__Instructions to follow__: Find the word "blue" in the data below and copy each line that holds it.
[Provided records Boundary: Start]
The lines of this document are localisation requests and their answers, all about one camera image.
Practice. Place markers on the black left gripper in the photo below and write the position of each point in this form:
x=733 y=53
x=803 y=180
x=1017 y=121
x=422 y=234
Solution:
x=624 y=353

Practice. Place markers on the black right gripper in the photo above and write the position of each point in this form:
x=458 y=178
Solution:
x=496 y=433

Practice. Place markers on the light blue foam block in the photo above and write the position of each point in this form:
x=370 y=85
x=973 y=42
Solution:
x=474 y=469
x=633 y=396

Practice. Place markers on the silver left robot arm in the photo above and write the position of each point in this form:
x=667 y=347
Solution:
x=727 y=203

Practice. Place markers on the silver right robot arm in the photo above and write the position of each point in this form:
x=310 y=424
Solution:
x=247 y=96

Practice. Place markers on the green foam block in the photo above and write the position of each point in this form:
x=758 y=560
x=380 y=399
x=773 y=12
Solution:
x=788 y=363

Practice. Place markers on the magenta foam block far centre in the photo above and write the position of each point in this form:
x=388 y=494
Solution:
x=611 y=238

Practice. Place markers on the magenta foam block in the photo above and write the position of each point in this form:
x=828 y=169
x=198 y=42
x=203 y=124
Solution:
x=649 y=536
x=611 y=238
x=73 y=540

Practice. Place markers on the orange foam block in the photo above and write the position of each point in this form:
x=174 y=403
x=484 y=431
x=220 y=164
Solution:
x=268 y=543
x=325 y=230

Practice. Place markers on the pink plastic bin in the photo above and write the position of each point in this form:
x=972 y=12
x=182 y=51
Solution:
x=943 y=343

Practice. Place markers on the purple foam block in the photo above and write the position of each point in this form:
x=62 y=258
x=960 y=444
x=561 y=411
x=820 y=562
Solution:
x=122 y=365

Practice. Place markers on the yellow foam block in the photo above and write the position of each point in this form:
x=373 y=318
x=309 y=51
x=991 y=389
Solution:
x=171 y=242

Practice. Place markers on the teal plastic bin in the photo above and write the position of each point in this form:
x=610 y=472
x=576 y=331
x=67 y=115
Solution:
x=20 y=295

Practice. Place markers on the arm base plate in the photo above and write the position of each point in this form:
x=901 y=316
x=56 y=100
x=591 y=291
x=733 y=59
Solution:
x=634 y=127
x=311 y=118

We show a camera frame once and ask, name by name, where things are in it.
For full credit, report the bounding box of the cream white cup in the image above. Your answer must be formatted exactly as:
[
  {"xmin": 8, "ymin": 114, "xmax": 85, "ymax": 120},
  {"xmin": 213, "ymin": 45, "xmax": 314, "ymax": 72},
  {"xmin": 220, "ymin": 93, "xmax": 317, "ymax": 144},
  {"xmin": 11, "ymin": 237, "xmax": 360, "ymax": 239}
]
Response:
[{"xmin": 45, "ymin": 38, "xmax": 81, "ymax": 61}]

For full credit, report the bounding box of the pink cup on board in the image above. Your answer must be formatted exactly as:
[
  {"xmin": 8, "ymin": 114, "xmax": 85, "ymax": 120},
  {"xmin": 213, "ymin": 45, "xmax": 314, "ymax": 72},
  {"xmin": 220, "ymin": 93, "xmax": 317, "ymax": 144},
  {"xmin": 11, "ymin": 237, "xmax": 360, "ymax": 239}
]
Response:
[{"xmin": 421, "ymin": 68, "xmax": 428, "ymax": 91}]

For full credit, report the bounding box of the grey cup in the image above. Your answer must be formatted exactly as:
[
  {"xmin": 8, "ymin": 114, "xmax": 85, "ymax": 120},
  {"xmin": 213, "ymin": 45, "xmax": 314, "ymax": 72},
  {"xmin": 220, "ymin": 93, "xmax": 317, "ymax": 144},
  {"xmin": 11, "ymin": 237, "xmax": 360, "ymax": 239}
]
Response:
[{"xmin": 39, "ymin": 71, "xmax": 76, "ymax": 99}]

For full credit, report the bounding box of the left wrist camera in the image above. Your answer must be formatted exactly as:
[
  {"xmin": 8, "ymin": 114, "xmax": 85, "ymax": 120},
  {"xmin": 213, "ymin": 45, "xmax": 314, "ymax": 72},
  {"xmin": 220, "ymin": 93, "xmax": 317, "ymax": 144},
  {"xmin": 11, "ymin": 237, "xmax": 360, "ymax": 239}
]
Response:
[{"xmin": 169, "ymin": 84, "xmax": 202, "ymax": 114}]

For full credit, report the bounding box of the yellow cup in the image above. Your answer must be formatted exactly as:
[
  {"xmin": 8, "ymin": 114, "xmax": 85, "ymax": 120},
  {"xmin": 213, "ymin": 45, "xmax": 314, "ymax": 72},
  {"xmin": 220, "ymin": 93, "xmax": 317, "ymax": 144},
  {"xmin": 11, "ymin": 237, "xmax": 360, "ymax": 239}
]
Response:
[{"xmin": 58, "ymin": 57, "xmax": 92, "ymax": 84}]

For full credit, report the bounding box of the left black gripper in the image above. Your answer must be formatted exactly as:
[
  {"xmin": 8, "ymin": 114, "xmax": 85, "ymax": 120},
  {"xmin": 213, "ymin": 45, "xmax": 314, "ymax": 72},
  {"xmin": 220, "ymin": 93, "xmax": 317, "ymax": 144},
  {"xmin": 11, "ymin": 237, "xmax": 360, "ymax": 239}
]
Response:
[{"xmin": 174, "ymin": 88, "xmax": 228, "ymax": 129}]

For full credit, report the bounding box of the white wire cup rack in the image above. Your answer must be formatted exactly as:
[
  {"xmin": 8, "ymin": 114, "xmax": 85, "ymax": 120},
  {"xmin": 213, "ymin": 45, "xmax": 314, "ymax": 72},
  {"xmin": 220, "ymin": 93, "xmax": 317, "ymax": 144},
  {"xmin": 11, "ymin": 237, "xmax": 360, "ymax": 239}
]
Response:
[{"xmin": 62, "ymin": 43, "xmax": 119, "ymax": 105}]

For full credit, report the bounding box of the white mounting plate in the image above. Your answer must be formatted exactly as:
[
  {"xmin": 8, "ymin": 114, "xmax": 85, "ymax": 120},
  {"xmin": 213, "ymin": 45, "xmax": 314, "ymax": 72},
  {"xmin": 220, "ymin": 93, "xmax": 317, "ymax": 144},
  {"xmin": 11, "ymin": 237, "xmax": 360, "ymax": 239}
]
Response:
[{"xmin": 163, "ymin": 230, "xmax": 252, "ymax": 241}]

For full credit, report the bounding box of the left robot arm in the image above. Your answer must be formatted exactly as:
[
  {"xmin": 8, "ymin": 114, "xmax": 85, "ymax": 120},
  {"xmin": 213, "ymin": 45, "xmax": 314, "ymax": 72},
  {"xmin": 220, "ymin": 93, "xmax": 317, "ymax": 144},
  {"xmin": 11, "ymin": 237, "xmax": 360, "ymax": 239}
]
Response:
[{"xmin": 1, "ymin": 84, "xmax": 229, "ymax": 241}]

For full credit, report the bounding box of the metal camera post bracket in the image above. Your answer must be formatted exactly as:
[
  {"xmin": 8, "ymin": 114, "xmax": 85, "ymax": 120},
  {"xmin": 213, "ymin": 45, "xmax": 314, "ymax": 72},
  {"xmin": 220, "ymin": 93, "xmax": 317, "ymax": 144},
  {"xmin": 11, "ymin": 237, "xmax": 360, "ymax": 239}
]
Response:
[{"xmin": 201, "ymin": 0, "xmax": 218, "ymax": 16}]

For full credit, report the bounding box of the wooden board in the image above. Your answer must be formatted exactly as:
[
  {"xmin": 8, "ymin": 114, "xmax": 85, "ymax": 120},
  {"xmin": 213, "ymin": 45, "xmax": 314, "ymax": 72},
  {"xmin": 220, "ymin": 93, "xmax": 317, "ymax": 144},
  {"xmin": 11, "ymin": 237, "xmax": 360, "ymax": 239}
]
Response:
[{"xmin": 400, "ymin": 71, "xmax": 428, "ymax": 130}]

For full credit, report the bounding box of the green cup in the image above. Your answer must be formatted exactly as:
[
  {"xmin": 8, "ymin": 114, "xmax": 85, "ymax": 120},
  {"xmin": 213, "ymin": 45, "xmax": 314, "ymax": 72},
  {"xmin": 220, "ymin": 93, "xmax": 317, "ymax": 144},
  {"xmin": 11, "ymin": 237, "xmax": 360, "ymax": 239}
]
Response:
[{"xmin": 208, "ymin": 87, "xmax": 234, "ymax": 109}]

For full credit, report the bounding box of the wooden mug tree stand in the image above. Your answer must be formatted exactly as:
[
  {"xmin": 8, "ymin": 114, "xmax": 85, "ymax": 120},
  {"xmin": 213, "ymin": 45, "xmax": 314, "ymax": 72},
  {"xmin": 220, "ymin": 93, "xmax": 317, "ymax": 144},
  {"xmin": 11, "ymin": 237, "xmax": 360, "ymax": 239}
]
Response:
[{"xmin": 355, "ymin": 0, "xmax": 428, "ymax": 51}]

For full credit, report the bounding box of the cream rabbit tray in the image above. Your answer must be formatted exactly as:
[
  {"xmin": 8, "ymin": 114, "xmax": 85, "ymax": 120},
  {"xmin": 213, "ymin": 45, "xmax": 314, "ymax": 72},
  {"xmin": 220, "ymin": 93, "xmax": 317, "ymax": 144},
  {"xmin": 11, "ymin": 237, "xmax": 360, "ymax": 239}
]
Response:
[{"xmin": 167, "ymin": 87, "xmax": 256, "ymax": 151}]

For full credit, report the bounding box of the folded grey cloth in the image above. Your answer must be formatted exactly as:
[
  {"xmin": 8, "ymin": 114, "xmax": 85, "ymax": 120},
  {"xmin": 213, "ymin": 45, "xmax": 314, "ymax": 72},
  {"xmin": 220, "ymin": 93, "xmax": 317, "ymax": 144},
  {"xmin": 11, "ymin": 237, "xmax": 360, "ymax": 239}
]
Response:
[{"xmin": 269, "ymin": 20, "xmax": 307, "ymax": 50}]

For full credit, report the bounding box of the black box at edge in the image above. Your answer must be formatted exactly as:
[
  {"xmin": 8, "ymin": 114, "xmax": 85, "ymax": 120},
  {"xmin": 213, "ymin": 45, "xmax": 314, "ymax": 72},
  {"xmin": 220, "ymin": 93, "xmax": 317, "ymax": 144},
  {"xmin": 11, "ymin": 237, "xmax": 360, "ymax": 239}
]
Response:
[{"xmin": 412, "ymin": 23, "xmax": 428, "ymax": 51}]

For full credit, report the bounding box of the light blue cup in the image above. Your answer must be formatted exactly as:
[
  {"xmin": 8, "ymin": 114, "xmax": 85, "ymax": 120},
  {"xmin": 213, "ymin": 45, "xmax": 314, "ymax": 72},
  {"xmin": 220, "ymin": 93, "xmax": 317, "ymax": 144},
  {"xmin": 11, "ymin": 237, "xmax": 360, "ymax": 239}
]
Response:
[Provided records Boundary: End]
__Your response__:
Practice. Place markers on the light blue foam block in the photo above and write the position of each point in this form:
For full credit, report the bounding box of the light blue cup in the image above. Your answer must be formatted exactly as:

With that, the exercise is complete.